Every line below containing the word "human" should be found and copied.

*** Opening of Working data ***

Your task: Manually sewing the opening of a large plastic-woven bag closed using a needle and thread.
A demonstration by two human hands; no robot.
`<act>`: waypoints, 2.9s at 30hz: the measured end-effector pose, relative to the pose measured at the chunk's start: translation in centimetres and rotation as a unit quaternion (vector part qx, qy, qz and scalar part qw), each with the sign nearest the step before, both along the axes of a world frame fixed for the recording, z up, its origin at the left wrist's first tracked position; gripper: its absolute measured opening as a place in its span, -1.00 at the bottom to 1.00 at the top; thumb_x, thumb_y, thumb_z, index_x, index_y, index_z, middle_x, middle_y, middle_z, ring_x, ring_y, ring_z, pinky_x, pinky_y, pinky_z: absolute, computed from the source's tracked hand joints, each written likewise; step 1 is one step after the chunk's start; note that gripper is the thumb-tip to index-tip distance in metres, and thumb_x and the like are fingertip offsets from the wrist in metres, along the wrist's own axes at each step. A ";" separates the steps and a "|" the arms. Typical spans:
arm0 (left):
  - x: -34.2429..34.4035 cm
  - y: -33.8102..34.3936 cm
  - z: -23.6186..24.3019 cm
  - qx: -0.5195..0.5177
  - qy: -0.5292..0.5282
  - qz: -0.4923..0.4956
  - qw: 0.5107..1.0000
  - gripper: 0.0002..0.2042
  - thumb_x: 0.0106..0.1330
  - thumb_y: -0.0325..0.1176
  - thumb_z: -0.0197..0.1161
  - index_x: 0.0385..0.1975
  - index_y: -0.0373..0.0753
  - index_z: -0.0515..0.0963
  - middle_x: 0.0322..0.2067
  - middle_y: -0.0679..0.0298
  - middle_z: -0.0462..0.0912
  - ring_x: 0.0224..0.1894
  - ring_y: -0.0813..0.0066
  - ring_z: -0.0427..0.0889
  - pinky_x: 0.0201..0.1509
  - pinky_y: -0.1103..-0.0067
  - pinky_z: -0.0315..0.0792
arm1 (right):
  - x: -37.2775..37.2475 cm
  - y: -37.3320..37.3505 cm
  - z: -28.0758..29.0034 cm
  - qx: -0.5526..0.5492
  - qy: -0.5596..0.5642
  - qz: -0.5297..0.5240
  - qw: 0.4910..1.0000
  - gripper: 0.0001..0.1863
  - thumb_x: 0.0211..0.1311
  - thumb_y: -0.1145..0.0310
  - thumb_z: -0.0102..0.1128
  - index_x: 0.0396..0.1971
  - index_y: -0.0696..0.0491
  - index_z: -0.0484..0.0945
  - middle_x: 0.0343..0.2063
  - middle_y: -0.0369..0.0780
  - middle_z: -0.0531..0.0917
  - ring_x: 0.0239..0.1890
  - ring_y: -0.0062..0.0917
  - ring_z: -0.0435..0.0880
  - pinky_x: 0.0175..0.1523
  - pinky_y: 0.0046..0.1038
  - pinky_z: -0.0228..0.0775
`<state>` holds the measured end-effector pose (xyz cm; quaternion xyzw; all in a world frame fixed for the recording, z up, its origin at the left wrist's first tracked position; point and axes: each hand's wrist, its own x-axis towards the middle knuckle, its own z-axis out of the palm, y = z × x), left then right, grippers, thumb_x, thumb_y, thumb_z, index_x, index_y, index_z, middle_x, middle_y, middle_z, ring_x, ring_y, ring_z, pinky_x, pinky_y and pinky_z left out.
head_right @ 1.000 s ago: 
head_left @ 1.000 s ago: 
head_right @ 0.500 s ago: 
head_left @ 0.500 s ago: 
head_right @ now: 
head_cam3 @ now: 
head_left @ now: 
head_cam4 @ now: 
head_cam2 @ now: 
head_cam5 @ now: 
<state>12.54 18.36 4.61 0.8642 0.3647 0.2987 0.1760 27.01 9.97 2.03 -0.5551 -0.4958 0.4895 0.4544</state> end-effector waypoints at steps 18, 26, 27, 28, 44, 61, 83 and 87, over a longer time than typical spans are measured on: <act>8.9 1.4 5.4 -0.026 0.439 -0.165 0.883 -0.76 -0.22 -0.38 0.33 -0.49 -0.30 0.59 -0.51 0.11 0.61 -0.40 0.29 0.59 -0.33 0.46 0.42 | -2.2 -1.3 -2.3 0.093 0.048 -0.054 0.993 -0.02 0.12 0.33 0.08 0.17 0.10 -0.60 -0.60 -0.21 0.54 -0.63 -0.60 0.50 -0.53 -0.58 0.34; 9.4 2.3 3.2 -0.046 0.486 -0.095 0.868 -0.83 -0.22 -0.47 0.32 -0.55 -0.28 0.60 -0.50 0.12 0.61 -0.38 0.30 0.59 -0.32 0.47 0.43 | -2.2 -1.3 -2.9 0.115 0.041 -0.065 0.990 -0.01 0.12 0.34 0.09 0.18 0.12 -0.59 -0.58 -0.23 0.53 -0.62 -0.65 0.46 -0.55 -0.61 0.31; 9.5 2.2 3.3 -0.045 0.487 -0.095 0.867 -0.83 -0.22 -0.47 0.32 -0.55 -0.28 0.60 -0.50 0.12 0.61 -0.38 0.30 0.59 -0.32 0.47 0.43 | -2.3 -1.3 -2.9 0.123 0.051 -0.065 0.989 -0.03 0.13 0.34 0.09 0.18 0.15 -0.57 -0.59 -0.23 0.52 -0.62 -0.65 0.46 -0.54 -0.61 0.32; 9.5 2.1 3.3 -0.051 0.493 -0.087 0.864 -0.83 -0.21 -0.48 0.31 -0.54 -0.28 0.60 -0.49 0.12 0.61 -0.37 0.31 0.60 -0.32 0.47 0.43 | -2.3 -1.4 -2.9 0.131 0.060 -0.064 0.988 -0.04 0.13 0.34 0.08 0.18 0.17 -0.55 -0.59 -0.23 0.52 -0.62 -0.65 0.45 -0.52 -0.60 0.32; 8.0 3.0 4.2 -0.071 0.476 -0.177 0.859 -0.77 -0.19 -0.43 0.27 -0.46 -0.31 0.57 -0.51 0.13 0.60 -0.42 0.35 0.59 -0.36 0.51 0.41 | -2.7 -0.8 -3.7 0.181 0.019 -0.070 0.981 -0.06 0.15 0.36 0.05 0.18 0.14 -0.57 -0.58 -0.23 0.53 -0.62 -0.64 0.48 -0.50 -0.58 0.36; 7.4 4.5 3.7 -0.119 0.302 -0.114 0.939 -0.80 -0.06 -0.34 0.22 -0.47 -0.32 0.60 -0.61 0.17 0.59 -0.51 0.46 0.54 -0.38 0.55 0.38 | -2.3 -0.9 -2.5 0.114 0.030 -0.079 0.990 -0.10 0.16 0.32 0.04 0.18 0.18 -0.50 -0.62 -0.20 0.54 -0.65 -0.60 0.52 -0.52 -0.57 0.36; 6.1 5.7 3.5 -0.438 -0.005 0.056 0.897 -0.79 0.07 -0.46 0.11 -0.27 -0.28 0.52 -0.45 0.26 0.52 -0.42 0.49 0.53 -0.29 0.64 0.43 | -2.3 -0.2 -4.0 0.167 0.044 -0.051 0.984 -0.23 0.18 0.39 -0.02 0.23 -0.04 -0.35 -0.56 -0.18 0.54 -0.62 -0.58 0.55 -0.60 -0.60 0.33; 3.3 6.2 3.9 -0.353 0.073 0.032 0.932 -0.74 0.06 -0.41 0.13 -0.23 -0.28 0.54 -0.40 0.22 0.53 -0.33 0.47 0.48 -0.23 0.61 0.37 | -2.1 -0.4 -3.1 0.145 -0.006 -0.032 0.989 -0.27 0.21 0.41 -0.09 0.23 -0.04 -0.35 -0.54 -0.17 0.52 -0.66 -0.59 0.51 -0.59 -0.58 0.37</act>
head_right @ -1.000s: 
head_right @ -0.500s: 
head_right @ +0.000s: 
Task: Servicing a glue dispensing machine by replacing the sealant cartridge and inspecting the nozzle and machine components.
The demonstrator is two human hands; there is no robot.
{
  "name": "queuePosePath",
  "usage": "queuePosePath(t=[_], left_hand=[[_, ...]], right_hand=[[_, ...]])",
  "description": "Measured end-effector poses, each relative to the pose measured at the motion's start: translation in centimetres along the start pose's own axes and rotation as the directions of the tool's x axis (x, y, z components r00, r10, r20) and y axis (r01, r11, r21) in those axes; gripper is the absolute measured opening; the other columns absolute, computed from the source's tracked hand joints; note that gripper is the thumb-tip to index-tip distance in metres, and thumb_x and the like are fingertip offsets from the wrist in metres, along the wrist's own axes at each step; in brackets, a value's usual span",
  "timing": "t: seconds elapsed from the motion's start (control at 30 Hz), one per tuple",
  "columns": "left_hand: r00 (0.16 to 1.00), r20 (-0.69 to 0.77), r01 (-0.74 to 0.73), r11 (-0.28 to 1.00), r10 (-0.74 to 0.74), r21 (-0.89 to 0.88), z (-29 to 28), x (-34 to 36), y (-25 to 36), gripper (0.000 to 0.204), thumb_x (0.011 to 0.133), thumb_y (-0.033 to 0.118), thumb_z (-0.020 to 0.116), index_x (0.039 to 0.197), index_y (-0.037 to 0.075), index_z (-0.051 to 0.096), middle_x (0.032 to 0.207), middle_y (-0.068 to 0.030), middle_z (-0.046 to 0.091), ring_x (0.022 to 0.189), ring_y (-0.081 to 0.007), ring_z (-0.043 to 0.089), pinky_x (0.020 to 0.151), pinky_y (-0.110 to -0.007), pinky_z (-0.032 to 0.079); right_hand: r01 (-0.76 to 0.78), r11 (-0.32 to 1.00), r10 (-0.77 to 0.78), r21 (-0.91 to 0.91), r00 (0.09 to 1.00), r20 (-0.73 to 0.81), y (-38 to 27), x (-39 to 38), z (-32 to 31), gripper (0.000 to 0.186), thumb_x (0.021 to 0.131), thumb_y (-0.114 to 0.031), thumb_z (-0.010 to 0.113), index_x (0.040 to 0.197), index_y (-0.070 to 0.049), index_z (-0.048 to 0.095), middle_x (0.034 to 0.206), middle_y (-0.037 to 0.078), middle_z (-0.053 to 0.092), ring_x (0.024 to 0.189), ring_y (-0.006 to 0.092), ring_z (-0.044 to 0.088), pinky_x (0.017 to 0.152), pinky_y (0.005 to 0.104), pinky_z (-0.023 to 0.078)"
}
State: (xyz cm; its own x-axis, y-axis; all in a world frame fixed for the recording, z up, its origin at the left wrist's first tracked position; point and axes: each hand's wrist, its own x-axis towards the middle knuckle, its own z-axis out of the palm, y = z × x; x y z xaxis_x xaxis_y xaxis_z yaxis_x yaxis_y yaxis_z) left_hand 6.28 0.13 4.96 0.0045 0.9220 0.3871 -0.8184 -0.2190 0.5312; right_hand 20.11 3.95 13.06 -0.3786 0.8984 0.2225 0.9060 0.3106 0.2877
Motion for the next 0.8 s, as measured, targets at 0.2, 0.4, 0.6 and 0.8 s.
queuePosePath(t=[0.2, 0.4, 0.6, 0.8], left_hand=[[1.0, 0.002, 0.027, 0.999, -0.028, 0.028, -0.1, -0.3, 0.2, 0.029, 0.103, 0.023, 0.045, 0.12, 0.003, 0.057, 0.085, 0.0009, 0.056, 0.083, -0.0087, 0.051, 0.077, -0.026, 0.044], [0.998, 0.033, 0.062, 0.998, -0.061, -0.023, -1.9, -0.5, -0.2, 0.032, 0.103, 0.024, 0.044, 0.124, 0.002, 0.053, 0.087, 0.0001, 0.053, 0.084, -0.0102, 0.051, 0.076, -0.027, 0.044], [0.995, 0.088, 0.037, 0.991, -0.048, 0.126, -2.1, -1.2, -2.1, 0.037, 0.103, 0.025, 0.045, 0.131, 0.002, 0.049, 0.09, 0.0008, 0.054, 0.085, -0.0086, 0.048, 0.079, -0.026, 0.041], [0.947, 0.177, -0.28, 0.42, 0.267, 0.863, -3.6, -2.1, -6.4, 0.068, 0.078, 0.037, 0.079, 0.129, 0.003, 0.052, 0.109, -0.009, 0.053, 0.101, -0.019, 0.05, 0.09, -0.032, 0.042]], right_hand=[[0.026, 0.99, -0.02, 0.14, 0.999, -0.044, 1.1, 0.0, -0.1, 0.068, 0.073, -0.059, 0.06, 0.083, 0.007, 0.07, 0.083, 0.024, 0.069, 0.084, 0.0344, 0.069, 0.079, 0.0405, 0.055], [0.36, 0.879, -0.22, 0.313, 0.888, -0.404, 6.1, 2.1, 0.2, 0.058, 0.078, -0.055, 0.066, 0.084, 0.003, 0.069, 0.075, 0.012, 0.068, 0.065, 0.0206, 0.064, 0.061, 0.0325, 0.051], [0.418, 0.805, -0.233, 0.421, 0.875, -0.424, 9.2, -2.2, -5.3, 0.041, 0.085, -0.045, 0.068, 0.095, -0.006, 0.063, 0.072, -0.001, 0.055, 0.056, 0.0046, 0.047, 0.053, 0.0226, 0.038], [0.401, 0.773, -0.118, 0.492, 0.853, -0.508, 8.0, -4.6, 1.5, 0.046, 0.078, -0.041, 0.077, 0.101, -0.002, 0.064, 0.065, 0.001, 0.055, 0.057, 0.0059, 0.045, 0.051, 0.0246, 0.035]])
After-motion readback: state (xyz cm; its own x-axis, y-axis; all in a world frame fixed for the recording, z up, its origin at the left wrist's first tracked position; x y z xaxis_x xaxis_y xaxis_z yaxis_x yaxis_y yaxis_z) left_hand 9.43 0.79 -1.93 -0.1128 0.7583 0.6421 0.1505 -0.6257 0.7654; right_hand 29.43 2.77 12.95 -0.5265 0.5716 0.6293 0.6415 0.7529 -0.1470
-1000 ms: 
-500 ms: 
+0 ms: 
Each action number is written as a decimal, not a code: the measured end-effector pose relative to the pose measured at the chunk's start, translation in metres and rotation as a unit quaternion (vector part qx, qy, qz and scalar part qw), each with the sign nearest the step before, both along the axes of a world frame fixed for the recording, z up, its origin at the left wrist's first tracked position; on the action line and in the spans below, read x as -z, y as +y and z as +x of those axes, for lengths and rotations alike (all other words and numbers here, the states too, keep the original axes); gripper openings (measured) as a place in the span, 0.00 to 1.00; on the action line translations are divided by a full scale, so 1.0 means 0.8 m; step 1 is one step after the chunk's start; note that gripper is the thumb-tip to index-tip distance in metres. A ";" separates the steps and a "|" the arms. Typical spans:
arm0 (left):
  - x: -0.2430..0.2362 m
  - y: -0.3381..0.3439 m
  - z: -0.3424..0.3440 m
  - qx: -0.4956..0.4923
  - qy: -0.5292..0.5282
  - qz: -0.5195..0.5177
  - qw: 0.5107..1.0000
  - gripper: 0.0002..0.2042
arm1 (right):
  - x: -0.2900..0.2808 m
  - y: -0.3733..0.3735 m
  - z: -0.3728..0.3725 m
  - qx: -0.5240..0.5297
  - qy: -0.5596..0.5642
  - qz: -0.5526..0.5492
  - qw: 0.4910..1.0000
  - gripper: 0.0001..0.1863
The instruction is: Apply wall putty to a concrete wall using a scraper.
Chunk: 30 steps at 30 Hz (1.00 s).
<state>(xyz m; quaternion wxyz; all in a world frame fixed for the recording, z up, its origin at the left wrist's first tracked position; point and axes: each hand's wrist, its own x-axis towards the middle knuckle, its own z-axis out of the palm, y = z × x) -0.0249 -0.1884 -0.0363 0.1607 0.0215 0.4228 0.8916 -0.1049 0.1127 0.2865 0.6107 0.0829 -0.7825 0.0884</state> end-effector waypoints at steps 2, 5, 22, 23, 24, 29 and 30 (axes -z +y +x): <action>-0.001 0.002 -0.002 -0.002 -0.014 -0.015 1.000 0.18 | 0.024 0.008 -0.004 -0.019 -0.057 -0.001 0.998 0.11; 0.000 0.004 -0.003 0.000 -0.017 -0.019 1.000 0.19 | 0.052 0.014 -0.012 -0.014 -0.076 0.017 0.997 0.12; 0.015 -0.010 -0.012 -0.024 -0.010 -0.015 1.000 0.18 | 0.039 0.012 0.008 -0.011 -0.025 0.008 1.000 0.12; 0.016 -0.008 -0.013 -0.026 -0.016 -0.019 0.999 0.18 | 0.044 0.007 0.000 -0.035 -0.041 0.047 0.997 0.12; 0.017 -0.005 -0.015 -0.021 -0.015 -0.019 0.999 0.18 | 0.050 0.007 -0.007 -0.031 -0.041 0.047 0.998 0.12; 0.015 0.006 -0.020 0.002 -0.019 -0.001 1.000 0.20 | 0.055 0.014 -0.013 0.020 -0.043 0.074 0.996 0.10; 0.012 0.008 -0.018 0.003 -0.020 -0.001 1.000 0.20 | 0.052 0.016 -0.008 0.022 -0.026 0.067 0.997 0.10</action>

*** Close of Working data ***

Response to this task.
A demonstration by two human hands; no robot.
The demonstrator is two human hands; there is no robot.

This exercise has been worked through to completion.